#### What is needed:
Pick every line from the data below that contains the string "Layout" and copy it.

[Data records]

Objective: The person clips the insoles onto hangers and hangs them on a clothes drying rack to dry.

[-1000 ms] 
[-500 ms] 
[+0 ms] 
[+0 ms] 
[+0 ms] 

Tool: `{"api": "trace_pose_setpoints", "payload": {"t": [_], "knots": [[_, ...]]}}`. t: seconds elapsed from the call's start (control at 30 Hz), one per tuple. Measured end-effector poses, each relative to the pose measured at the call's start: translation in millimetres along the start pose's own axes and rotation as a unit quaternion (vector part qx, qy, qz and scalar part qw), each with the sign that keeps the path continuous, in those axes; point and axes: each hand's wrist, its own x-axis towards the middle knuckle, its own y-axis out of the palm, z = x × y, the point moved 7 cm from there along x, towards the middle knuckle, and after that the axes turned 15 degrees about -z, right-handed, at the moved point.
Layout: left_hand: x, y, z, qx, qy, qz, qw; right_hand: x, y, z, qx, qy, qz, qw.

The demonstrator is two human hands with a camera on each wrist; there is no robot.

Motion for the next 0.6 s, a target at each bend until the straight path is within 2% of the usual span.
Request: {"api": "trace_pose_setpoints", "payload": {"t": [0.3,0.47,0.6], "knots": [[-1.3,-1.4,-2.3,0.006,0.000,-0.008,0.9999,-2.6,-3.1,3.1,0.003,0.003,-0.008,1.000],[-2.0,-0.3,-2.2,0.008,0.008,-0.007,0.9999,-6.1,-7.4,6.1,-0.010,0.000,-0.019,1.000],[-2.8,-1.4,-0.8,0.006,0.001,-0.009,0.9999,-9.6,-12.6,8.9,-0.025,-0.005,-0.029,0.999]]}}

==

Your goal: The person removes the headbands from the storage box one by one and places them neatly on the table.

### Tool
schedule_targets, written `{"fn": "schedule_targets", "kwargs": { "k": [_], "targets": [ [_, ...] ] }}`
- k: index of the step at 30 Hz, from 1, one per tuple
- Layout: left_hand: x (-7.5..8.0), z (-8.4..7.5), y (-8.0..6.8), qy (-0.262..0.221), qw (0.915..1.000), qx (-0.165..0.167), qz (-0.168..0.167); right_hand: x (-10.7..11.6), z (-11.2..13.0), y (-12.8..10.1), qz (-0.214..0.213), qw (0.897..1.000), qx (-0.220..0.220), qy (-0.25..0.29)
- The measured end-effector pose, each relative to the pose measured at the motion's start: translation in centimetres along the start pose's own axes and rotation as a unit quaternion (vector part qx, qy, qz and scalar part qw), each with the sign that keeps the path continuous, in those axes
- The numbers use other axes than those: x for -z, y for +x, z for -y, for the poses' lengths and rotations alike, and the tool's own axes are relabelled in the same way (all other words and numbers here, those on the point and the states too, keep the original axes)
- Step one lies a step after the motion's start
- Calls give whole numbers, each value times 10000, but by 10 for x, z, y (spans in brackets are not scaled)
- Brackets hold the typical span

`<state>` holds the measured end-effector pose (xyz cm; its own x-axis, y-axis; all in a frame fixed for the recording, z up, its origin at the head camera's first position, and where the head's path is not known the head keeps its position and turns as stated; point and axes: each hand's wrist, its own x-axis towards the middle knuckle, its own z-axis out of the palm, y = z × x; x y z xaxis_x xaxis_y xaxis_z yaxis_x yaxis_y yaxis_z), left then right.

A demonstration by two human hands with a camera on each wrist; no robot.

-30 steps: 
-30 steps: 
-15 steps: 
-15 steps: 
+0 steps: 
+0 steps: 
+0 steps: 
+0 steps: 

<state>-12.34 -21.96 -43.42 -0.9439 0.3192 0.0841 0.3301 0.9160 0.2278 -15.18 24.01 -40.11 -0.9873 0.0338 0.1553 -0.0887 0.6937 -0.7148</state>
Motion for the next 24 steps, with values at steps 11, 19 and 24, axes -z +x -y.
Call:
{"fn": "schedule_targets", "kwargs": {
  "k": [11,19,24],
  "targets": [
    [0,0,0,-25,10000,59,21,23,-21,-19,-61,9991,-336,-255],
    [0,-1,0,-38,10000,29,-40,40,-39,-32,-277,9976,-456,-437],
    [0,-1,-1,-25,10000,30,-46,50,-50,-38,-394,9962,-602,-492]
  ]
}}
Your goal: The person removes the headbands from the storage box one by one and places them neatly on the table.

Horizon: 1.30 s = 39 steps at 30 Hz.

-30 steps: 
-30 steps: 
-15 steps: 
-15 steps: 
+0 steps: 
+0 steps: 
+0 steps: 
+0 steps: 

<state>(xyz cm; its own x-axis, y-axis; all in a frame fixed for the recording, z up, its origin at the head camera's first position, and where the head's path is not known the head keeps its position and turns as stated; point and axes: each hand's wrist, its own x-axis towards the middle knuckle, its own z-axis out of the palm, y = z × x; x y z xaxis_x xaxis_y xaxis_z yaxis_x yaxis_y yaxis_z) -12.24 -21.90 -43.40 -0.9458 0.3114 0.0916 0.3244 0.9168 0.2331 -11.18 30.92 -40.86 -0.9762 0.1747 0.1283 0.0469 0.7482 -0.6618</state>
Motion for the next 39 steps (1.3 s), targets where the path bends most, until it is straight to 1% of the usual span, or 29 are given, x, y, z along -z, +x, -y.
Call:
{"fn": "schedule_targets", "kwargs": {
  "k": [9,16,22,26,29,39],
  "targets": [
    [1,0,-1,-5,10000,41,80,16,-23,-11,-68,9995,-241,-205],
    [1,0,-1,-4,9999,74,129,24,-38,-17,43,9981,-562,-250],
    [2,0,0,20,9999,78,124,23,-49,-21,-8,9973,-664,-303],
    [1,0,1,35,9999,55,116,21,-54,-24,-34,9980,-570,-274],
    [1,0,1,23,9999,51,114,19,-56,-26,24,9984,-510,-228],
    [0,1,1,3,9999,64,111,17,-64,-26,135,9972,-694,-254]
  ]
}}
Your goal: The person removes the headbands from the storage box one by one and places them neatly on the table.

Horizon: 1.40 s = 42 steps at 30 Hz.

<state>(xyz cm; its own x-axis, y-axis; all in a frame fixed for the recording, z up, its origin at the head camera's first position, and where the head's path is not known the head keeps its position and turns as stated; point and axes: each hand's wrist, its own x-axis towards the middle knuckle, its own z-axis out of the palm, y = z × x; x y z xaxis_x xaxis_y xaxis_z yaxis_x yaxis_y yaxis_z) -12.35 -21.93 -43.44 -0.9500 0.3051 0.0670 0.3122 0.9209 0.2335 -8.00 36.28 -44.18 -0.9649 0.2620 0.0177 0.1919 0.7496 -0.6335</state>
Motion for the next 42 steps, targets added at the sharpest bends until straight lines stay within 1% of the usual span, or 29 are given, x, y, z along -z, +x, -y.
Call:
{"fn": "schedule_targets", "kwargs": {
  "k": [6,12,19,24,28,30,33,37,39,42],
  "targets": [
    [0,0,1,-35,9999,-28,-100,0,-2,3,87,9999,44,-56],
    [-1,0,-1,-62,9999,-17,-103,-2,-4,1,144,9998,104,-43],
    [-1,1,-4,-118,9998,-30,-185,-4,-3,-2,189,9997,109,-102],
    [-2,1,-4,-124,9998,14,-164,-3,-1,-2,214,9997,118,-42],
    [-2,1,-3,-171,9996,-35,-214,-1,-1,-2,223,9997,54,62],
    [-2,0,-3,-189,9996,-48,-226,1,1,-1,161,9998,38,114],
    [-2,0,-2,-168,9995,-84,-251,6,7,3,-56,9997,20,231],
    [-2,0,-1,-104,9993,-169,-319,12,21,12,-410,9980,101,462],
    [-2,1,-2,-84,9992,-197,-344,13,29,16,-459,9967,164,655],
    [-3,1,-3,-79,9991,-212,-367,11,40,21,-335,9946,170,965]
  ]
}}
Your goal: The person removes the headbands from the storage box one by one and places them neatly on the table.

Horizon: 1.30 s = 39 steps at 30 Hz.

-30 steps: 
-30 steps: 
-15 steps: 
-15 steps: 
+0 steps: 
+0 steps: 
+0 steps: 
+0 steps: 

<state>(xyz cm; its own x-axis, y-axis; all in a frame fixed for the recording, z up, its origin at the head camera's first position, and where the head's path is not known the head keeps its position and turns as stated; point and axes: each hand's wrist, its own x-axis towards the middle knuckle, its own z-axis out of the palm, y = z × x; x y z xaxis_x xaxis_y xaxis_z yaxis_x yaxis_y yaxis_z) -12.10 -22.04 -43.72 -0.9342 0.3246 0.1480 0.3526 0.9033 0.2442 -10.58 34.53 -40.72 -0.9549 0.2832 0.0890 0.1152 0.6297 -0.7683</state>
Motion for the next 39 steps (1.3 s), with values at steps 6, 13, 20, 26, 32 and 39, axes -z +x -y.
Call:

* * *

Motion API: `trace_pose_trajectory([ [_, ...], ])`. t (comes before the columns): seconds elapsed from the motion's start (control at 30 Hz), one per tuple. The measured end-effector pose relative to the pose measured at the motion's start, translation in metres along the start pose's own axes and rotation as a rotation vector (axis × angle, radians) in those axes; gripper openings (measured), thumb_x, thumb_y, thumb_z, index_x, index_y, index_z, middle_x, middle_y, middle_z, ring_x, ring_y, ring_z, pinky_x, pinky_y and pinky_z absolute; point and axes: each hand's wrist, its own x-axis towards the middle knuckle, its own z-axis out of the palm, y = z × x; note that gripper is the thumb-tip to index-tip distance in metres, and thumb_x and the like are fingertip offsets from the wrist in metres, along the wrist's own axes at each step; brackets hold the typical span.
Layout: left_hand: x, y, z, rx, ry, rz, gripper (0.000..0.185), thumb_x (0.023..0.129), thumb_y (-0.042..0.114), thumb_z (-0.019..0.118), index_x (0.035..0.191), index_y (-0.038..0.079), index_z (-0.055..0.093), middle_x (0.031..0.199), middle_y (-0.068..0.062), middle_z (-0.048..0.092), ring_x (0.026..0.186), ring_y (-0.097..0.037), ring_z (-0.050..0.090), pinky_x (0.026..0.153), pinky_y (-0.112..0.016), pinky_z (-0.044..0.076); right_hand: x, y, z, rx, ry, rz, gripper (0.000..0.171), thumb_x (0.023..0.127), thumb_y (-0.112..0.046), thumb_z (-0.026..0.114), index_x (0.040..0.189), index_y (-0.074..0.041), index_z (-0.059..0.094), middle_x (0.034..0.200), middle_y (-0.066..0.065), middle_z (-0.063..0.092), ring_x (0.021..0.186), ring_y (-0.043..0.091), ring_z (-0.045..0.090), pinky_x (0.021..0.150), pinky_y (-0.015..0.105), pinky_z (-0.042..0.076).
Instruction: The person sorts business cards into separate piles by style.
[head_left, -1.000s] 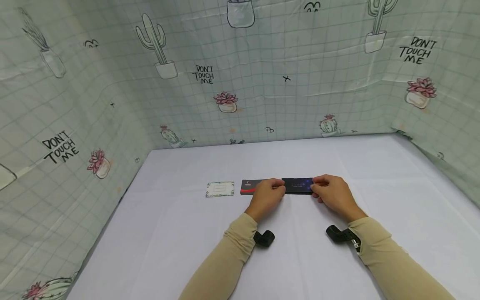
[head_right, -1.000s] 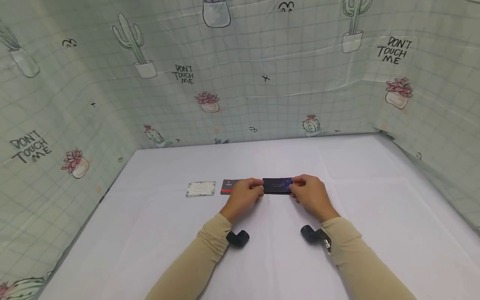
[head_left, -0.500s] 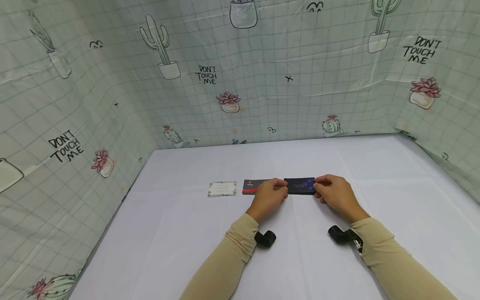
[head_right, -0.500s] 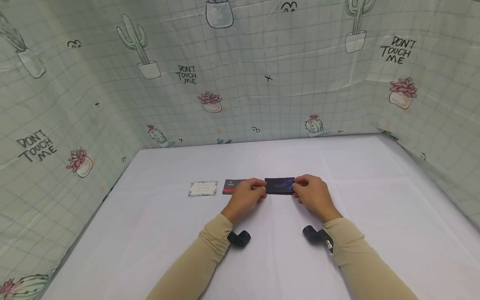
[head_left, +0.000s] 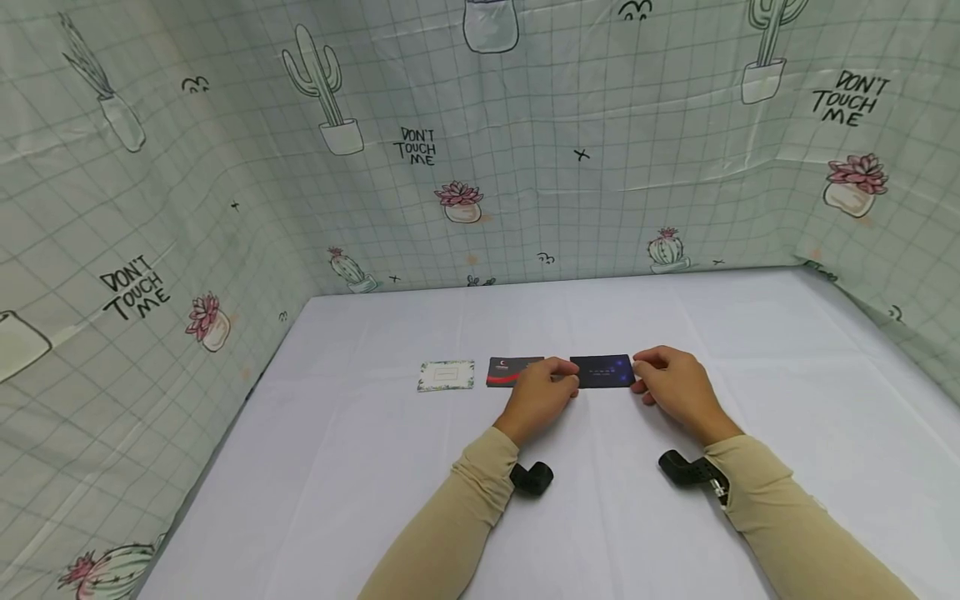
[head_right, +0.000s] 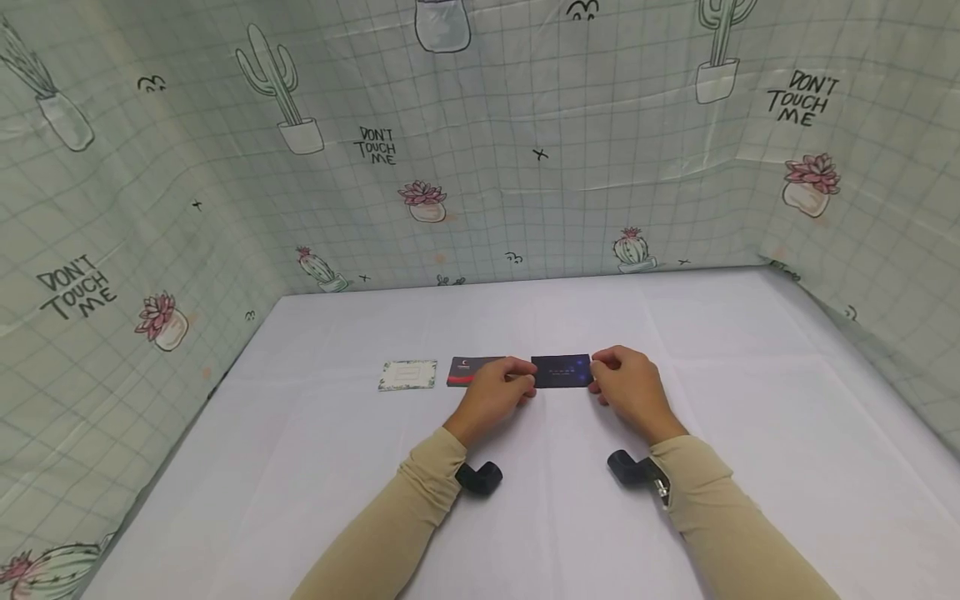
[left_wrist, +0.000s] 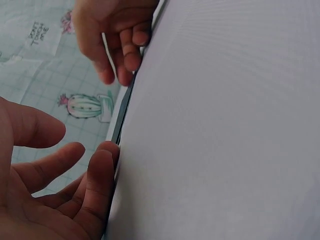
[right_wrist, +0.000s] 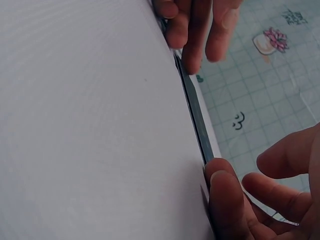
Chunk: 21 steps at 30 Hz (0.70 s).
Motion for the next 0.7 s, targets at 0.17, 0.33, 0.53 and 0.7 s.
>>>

#### Solution:
Layout: left_hand: x, y, z, qx, qy, qz, qw; right_hand: x, y, z, qx, qy, qz, qw.
- Layout: left_hand: x (-7.5..8.0), z (-8.4..7.5), y (-8.0..6.8), qy (-0.262..0.221), qw (0.915..1.000), qx (-0.165..0.167), qz (-0.168..0.167); right_hand: x (-10.7..11.6), z (-11.2..13.0), y (-12.8..10.1), qz (-0.214..0.213), qw (0.897..1.000), qx (-0.220..0.220), qy (-0.25..0.29)
Layout: left_hand: x, y, z, rx, ry, rz, gripper (0.000..0.185), thumb_x (0.023..0.129), thumb_y (-0.042..0.114), thumb_z (-0.019..0.118), index_x (0.035..0.191), index_y (-0.038..0.079), index_z (-0.055..0.093), middle_x (0.031..0.199), middle_y (-0.068..0.062), middle_z (-0.048..0.092), ring_x (0.026..0.186), ring_y (-0.097..0.037), ring_z (-0.050..0.090), pinky_x (0.026..0.153), pinky_y (-0.112..0.016), pinky_z (-0.044..0.076); right_hand: x, y, z, rx, ry, rz, gripper (0.000..0.171), thumb_x (0.023..0.127), thumb_y (-0.112..0.046), thumb_z (-0.026..0.114), index_x (0.040..0.189), index_y (-0.074..0.041), index_z (-0.059..0.094), middle_x (0.034..0.200), middle_y (-0.066..0.065), middle_z (-0.063..0.092), ring_x (0.021..0.186), ring_y (-0.043..0.091), ring_z (-0.045..0.090), pinky_x (0.021..0.150), pinky_y (-0.015..0.105), pinky_z (-0.042..0.076).

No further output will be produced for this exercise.